__Action item__:
Before you finish, make sure every line below has been written out exactly.

──────── The data

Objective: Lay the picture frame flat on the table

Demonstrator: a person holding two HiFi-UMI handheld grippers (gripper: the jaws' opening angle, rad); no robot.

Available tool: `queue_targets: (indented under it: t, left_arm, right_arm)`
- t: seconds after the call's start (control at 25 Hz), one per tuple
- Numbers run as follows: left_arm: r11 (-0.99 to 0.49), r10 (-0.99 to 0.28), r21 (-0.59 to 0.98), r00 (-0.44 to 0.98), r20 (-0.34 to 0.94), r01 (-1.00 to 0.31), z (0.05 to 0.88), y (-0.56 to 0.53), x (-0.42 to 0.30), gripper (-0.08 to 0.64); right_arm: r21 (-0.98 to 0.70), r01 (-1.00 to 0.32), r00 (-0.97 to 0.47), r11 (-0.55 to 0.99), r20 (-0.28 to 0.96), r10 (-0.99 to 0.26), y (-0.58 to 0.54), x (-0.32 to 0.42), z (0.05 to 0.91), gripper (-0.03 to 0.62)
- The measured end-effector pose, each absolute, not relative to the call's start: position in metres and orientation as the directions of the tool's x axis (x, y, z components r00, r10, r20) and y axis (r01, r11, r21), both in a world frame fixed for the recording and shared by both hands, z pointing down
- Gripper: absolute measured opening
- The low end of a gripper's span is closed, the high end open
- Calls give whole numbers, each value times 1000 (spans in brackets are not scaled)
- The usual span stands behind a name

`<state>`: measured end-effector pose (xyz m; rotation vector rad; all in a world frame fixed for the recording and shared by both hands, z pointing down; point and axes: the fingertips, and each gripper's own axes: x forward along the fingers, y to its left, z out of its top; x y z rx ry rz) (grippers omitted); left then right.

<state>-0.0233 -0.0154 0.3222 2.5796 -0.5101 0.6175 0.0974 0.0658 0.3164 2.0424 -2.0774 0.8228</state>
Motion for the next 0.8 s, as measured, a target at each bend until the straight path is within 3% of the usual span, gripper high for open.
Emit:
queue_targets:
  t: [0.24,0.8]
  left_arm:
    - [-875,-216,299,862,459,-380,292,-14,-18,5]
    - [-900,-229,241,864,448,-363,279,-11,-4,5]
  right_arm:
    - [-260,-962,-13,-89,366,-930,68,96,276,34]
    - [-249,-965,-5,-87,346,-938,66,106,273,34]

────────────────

__Answer for the task__:
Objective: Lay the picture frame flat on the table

Demonstrator: a person holding two HiFi-UMI handheld grippers (gripper: the jaws' opening angle, rad); no robot.

Available tool: `queue_targets: (indented under it: t, left_arm, right_arm)`
- t: seconds after the call's start (control at 25 Hz), one per tuple
- Numbers run as follows: left_arm: r11 (-0.99 to 0.49), r10 (-0.99 to 0.28), r21 (-0.59 to 0.98), r00 (-0.44 to 0.98), r20 (-0.34 to 0.94), r01 (-1.00 to 0.31), z (0.05 to 0.88), y (-0.56 to 0.53), x (-0.42 to 0.30), gripper (-0.08 to 0.64); right_arm: r21 (-0.98 to 0.70), r01 (-1.00 to 0.32), r00 (-0.97 to 0.47), r11 (-0.55 to 0.99), r20 (-0.28 to 0.96), r10 (-0.99 to 0.26), y (-0.58 to 0.54), x (-0.32 to 0.42), z (0.05 to 0.91), gripper (-0.03 to 0.62)
- The measured end-effector pose, each absolute, not relative to the call's start: position in metres and orientation as the directions of the tool's x axis (x, y, z components r00, r10, r20) and y axis (r01, r11, r21), both in a world frame fixed for the recording and shared by both hands, z pointing down
- Gripper: absolute measured opening
- The low end of a gripper's span is closed, the high end open
- Calls give whole numbers, each value times 1000 (spans in brackets are not scaled)
- The usual span stands behind a name

`<state>`: measured end-effector pose (xyz m; rotation vector rad; all in a world frame fixed for the recording and shared by both hands, z pointing down; point and axes: the fingertips, and each gripper's own axes: x forward along the fingers, y to its left, z out of its top; x y z rx ry rz) (grippers omitted); left then right.

<state>-0.0233 -0.0154 0.3222 2.5796 -0.5101 0.6175 0.0974 0.0658 0.3164 2.0424 -2.0774 0.8228</state>
Motion for the next 0.8 s, as measured, a target at each bend until the straight path is within 3% of the usual span, gripper high for open.
Emit:
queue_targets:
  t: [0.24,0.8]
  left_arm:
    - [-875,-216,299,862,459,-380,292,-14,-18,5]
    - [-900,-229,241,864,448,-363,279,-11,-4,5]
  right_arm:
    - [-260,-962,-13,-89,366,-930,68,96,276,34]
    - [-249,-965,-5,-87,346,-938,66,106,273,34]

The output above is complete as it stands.